The Unisys 1108, a (36-bit) word machine, was originally the UNIVAC
1108 I (circa 1965) and the UNIVAC 1108 II (circa 1968); and UNIVAC
was at that time a division of Sperry Rand.

John Gilmore, Ashland, MA, 01721 - USA

On 7/20/12, Scott Ford <[email protected]> wrote:
> Shmuel,
>
> Who did the inherit the 1108 from ? My dad worked for Unisys on the
> 1108s....dude
>
> Scott ford
> www.identityforge.com
>
> On Jul 20, 2012, at 11:43 AM, "Shmuel Metz (Seymour J.)"

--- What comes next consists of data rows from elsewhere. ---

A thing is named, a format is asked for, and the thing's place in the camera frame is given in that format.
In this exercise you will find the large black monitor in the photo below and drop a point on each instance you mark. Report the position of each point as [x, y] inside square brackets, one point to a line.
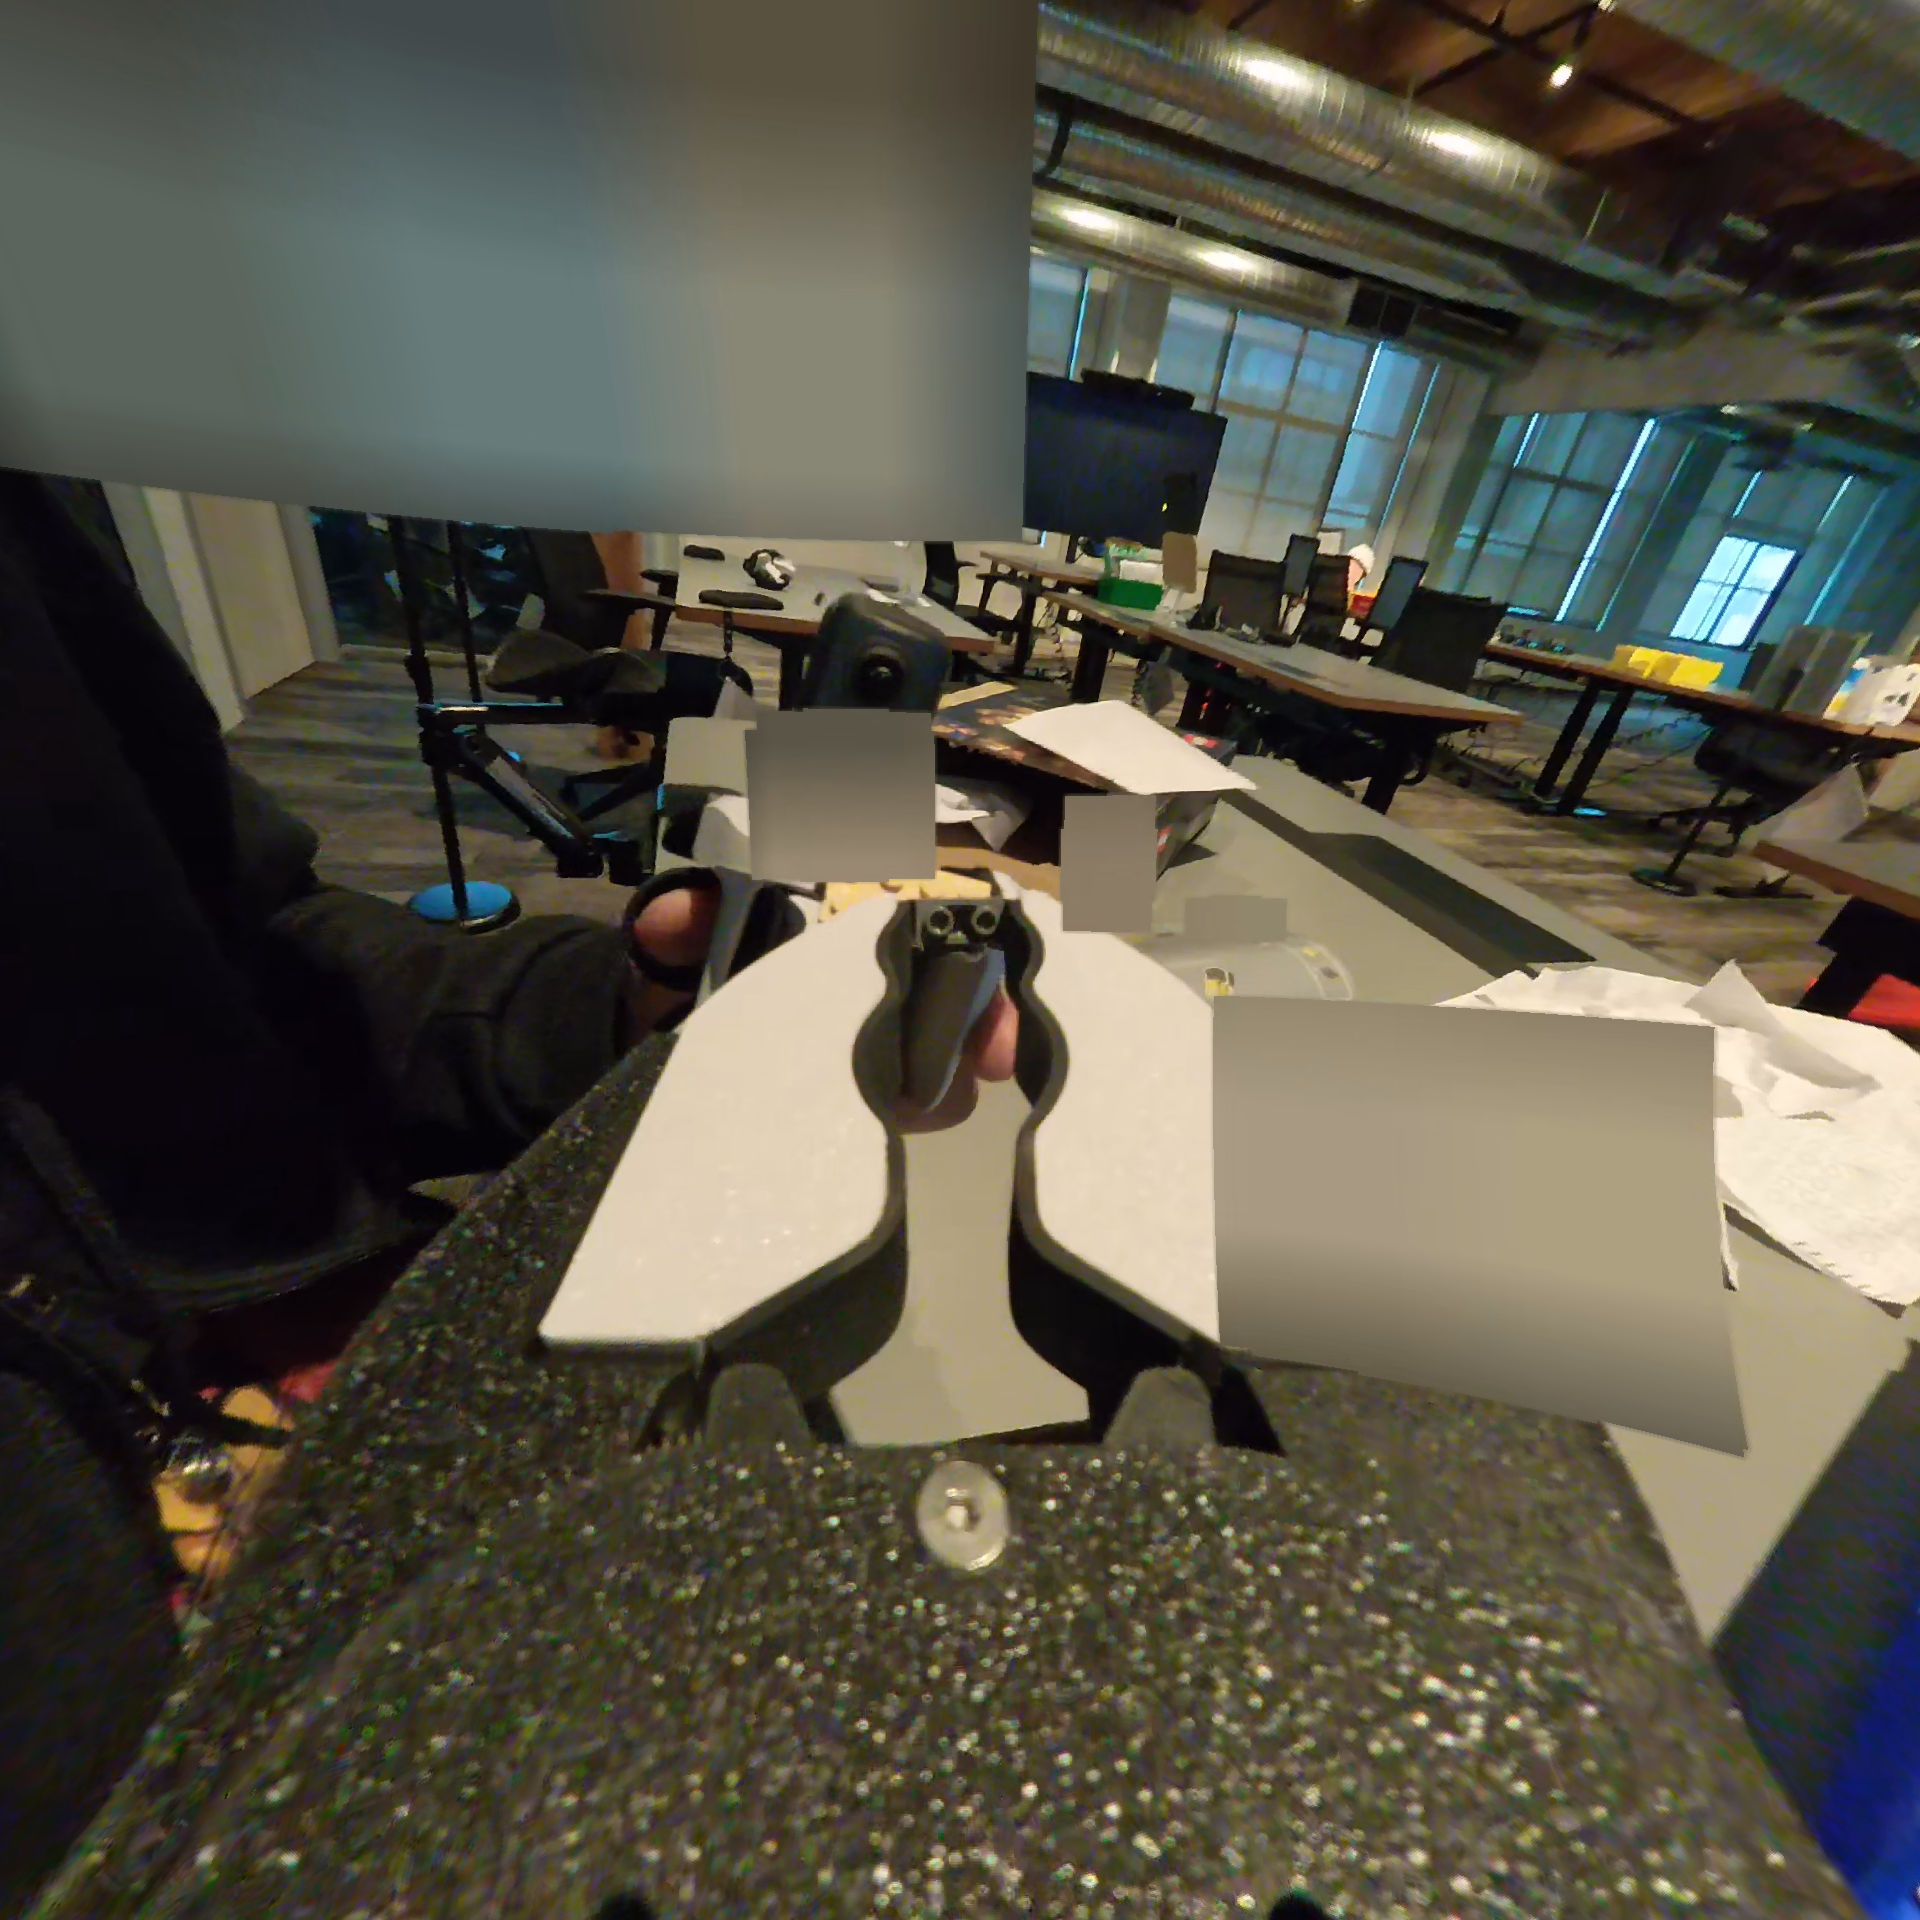
[1118, 459]

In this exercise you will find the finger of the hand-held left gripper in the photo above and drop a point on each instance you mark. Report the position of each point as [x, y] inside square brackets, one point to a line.
[701, 782]

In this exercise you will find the flat white paper sheet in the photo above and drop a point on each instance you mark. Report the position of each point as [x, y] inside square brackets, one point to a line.
[1125, 743]

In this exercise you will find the black office chair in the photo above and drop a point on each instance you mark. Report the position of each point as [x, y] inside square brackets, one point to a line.
[601, 662]
[1242, 593]
[1456, 639]

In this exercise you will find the small grey toy brick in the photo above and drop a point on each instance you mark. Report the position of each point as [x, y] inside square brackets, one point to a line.
[961, 927]

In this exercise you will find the large silver ventilation duct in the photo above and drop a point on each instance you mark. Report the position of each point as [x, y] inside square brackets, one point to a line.
[1322, 104]

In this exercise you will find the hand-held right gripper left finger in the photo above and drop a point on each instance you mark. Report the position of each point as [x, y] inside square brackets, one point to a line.
[722, 1170]

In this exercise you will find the grey office table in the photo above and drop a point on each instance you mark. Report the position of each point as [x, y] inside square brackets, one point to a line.
[855, 570]

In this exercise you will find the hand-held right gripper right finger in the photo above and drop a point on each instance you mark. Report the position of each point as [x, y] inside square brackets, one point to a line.
[1141, 1142]

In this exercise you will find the long wooden-edged table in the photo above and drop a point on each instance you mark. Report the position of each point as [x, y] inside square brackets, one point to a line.
[1322, 662]

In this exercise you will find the black stand with blue base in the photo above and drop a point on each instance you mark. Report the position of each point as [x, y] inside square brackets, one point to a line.
[495, 763]

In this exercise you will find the thin silver ventilation duct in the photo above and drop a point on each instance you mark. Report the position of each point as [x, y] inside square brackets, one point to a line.
[1202, 254]

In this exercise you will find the yellow bins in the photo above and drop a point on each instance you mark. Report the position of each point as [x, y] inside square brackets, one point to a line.
[1664, 663]

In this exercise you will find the person's torso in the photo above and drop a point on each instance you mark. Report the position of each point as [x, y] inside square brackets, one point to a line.
[76, 1500]

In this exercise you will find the person's left forearm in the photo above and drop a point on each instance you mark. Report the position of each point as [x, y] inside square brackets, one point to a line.
[302, 900]

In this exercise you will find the green box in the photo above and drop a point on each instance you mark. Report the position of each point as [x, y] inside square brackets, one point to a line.
[1134, 583]

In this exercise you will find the open cardboard box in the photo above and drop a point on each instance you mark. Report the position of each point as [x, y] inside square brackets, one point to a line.
[985, 727]

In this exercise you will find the grey desk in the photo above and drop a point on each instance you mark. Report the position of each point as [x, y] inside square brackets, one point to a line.
[1815, 1440]

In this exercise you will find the person's left hand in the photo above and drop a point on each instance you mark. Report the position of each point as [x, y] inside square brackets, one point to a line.
[961, 1087]

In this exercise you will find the large crumpled white paper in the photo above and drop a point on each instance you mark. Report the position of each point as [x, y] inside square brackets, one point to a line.
[1815, 1142]

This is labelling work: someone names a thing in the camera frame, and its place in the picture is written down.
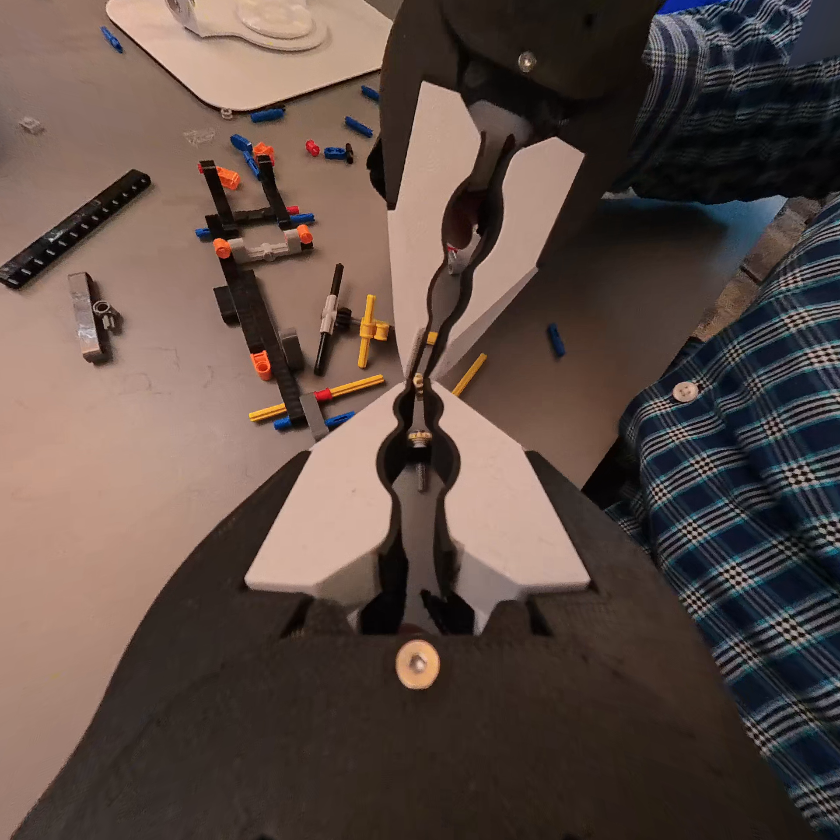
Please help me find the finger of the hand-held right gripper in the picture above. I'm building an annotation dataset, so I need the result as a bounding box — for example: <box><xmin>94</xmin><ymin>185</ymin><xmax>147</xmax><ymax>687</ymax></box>
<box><xmin>425</xmin><ymin>134</ymin><xmax>586</xmax><ymax>383</ymax></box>
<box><xmin>387</xmin><ymin>80</ymin><xmax>487</xmax><ymax>378</ymax></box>

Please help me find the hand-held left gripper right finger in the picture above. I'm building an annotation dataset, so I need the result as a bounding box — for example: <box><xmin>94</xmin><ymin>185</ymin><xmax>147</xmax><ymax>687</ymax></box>
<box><xmin>425</xmin><ymin>382</ymin><xmax>593</xmax><ymax>630</ymax></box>

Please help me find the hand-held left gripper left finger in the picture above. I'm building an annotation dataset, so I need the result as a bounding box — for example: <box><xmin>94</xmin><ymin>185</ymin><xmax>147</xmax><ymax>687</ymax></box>
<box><xmin>244</xmin><ymin>382</ymin><xmax>416</xmax><ymax>627</ymax></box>

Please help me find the black lego frame with gear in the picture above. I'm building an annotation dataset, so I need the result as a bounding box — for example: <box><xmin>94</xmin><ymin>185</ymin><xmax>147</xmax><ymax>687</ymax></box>
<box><xmin>406</xmin><ymin>390</ymin><xmax>435</xmax><ymax>496</ymax></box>

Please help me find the yellow lego axle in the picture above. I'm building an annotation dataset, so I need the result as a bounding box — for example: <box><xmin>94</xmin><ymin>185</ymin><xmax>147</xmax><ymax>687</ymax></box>
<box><xmin>451</xmin><ymin>353</ymin><xmax>488</xmax><ymax>398</ymax></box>

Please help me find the person's right forearm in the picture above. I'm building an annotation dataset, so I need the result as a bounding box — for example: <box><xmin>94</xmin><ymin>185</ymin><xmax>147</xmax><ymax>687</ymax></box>
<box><xmin>604</xmin><ymin>0</ymin><xmax>840</xmax><ymax>206</ymax></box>

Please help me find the black axle lego gear assembly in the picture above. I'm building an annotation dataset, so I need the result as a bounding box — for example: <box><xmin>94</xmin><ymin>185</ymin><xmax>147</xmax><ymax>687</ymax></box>
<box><xmin>314</xmin><ymin>262</ymin><xmax>439</xmax><ymax>376</ymax></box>

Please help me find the black lego chassis assembly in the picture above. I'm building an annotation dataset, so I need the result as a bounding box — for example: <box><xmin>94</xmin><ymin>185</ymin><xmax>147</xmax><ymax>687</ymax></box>
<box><xmin>195</xmin><ymin>142</ymin><xmax>386</xmax><ymax>442</ymax></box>

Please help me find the grey lego beam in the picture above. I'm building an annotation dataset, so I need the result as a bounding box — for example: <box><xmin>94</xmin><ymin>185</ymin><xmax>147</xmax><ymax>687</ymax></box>
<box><xmin>67</xmin><ymin>272</ymin><xmax>111</xmax><ymax>365</ymax></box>

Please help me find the long black lego beam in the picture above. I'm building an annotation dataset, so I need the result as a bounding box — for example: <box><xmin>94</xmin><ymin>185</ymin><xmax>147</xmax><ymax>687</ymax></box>
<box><xmin>0</xmin><ymin>169</ymin><xmax>152</xmax><ymax>290</ymax></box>

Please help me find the white table mat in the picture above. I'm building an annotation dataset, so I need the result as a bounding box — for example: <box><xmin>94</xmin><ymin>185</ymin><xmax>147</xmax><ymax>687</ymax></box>
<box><xmin>105</xmin><ymin>0</ymin><xmax>395</xmax><ymax>112</ymax></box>

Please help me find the person's plaid shirt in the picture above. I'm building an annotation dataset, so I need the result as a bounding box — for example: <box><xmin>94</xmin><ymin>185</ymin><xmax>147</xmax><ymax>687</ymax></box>
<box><xmin>581</xmin><ymin>197</ymin><xmax>840</xmax><ymax>840</ymax></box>

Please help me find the white plastic stand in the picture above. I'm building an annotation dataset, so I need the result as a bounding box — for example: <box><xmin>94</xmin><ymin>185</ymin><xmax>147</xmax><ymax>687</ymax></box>
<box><xmin>163</xmin><ymin>0</ymin><xmax>328</xmax><ymax>52</ymax></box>

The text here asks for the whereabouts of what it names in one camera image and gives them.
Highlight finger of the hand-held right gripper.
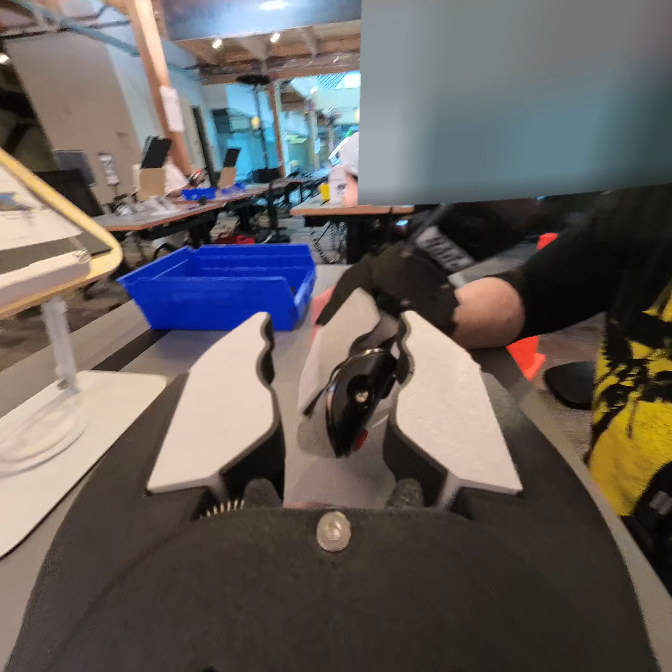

> <[email protected]> wrote:
>
>> In <[email protected]>, on
>> 07/19/2012
>>   at 09:22 AM, Paul Gilmartin <[email protected]> said:
>>
>>> Is this because Unisys is deficient in conformance to the standard,
>>> or because IBM's implementation contains an extension to the
>>> standard?
>>
>> No, it's because UNIVAC used ones complement arithmetic on most of its
>> lines, Including the 1108 et al that Unisys inherited.
>>
>> --
>>     Shmuel (Seymour J.) Metz, SysProg and JOAT
>>     Atid/2        <http://patriot.net/~shmuel>
>> We don't care. We don't have to care, we're Congress.